Block 8. Performing Organization Report Number. Enter the unique alphanumeric report number(s) assigned by the organization performing the report.

Block 9. Sponsoring/Monitoring Agency Name(s) and Address(es). Self-explanatory.

Block 10. Sponsoring/Monitoring Agency Report Number. (If known)

Block 11. Supplementary Notes. Enter information not included elsewhere such as: Prepared in cooperation with....; Trans. of....; To be published in.... When a report is revised, include a statement whether the new report supersedes or supplements the older report.

Block 12a. Distribution/Availability Statement. Denotes public availability or limitations. Cite any availability to the public. Enter additional limitations or special markings in all capitals (e.g. NOFORN, REL, ITAR).

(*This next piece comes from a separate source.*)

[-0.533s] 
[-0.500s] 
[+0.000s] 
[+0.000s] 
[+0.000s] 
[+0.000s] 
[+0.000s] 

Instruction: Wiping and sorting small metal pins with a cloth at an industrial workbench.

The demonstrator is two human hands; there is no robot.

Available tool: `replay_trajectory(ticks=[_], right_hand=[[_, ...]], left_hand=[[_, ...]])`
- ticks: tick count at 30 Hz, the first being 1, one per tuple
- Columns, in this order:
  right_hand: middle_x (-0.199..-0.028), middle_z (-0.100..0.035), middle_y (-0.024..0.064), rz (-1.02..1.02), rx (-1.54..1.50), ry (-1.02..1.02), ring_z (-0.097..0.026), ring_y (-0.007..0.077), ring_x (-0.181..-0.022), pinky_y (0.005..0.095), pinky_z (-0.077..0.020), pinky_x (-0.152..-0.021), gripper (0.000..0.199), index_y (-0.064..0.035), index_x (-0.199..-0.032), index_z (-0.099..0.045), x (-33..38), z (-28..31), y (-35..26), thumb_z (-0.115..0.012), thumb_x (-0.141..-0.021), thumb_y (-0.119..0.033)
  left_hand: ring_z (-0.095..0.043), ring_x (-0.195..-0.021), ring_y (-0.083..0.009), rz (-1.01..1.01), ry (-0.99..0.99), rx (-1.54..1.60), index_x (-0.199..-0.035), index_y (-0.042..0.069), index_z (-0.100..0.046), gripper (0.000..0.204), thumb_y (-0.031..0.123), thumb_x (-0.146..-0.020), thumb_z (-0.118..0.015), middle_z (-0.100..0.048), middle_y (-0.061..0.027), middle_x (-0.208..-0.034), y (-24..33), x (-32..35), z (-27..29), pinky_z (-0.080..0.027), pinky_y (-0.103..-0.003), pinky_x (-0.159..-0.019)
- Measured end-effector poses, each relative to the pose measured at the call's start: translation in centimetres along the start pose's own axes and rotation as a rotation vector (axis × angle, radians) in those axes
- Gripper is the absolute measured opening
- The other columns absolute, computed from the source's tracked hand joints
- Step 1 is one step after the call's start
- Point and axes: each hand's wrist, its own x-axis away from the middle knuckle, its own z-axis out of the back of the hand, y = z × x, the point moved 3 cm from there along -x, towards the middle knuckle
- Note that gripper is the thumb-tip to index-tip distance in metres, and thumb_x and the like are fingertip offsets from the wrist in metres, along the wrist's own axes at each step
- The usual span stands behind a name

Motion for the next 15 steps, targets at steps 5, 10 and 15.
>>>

- DOD - See DoDD 5230.24, "Distribution Statements on Technical Documents."
- DOE - See authorities.
- NTIS - Leave blank.

Block 12b. Distribution Code.

- DOD - Leave blank.
- DOE - Enter DOE distribution categories from the Standard Distribution for Unclassified Scientific and Technical Reports. Leave blank.
- NASA - Leave blank.
- NTIS - Leave blank.

Block 13. Abstract. Include a brief (Maximum 200 words) factual summary of the most significant information contained in the report.

Block 14. Subject Terms. Keywords or phrases identifying major subjects in the report.

Block 15. Number of Pages. Enter the total number of pages.

Block 16. Price Code. Enter appropriate price code (NTIS only).


Block 20. Limitation of Abstract. This block must be completed to assign a limitation to the abstract. Enter either UL (unlimited) or SAR (same as report). An entry in this block is necessary if the abstract is to be limited. If blank, the abstract is assumed to be unlimited.